Prompt: For this exercise, copy the records below exactly and exclude every image.

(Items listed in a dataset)
──────
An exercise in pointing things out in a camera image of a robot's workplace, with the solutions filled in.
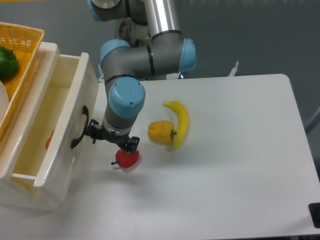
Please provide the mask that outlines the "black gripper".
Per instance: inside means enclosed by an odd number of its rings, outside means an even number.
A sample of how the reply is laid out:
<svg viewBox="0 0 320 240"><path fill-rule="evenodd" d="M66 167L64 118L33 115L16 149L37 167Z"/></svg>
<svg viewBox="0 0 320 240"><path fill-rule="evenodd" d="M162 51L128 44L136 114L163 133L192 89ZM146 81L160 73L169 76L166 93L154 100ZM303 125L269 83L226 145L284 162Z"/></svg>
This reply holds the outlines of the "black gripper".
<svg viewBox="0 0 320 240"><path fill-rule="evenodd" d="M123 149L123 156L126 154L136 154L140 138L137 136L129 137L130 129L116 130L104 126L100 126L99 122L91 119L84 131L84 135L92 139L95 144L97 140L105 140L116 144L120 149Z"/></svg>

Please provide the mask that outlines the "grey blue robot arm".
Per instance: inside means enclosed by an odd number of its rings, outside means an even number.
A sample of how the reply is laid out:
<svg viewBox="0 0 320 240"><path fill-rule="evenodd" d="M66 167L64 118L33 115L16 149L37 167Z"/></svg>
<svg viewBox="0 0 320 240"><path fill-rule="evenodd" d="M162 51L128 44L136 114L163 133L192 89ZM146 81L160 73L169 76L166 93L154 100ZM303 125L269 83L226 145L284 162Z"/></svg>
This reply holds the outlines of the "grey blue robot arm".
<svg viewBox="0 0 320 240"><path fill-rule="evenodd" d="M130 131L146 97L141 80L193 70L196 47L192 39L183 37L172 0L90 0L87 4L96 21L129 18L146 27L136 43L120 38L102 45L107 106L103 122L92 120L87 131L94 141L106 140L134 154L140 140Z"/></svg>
──────
Answer for the task:
An exercise in pointing things out in a camera image of a robot's workplace, with the solutions filled in.
Please provide the mask that outlines the "black gripper".
Per instance: inside means enclosed by an odd number of its rings, outside means an even number.
A sample of how the reply is laid out:
<svg viewBox="0 0 320 240"><path fill-rule="evenodd" d="M66 167L64 118L33 115L16 149L37 167Z"/></svg>
<svg viewBox="0 0 320 240"><path fill-rule="evenodd" d="M162 51L128 44L136 114L163 133L192 89ZM146 81L160 73L169 76L166 93L154 100ZM303 125L269 83L226 145L284 162Z"/></svg>
This reply holds the outlines of the "black gripper".
<svg viewBox="0 0 320 240"><path fill-rule="evenodd" d="M123 149L123 156L126 154L136 154L140 138L137 136L129 137L130 129L116 130L104 126L100 126L99 122L91 119L84 131L84 135L92 139L95 144L97 140L105 140L116 144L120 149Z"/></svg>

Please provide the mask that outlines the "grey blue robot arm".
Per instance: inside means enclosed by an odd number of its rings, outside means an even number.
A sample of how the reply is laid out:
<svg viewBox="0 0 320 240"><path fill-rule="evenodd" d="M66 167L64 118L33 115L16 149L37 167Z"/></svg>
<svg viewBox="0 0 320 240"><path fill-rule="evenodd" d="M162 51L128 44L136 114L163 133L192 89ZM146 81L160 73L169 76L166 93L154 100ZM303 125L269 83L226 145L284 162Z"/></svg>
This reply holds the outlines of the "grey blue robot arm".
<svg viewBox="0 0 320 240"><path fill-rule="evenodd" d="M130 131L146 97L141 80L193 70L196 47L192 39L183 37L172 0L90 0L87 4L96 21L129 18L146 27L136 43L120 38L102 45L107 106L103 122L92 120L87 131L94 141L106 140L134 154L140 140Z"/></svg>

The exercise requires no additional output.